▸ **DATA SEGMENT**
= = =

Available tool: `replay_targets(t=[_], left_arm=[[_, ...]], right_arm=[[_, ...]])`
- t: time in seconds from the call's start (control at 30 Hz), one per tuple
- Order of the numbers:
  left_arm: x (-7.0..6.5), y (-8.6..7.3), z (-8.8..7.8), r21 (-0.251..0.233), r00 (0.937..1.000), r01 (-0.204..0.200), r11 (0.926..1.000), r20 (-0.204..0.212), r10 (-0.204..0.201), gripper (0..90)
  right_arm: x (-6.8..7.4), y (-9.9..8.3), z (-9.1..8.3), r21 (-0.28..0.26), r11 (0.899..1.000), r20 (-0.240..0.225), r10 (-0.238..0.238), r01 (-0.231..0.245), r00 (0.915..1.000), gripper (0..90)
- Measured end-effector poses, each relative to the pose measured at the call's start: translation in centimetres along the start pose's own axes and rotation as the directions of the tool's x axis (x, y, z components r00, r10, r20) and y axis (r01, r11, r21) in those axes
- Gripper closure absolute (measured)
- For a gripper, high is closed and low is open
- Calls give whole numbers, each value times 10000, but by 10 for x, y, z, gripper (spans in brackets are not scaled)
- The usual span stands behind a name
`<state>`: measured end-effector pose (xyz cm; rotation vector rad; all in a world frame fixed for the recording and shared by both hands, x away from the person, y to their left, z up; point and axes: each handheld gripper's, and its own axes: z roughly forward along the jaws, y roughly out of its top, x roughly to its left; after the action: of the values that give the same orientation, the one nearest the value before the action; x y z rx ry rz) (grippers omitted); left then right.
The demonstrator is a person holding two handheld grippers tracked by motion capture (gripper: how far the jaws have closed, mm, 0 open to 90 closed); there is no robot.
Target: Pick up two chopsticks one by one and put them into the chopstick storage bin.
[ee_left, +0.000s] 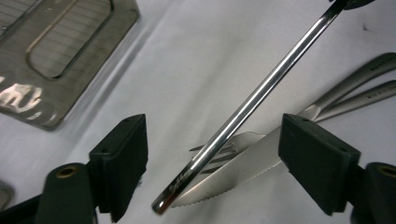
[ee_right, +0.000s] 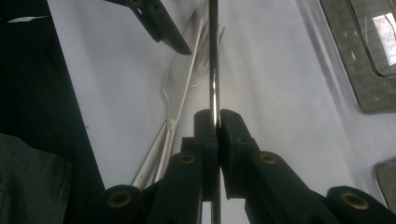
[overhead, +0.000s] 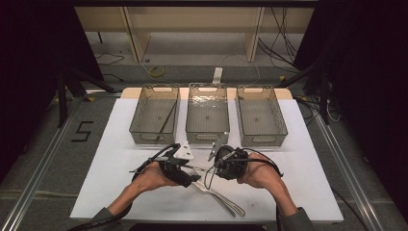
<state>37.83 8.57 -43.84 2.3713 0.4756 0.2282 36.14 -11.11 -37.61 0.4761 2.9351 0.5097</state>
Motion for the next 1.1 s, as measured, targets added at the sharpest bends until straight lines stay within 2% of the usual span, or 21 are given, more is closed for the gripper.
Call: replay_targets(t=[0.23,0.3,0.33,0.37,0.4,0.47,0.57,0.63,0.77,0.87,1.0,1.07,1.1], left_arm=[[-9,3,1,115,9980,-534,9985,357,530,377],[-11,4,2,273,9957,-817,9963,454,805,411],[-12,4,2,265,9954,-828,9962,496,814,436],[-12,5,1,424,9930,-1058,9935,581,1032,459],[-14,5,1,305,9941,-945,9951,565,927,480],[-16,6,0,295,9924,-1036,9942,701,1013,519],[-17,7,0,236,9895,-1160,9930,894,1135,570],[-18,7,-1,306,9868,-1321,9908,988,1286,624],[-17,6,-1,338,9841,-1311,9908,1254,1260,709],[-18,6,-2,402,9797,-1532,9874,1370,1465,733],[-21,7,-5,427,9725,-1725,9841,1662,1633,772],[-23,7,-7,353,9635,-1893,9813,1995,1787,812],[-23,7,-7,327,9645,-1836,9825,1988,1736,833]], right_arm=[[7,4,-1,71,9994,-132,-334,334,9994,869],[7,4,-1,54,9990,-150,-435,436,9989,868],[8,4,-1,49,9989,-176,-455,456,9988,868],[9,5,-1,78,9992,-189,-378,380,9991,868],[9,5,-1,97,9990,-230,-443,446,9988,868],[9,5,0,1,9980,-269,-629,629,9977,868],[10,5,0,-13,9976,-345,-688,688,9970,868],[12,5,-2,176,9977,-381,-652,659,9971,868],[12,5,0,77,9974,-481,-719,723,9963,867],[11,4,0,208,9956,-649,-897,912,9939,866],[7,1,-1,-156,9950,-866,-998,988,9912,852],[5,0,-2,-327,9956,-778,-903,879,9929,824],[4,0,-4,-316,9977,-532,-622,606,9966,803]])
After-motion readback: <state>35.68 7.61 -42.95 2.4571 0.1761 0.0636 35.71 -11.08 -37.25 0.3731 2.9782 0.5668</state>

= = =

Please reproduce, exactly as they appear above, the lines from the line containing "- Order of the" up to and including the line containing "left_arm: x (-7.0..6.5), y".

▸ **REPLY TO THE TASK**
- Order of the numbers:
  left_arm: x (-7.0..6.5), y (-8.6..7.3), z (-8.8..7.8), r21 (-0.251..0.233), r00 (0.937..1.000), r01 (-0.204..0.200), r11 (0.926..1.000), r20 (-0.204..0.212), r10 (-0.204..0.201), gripper (0..90)

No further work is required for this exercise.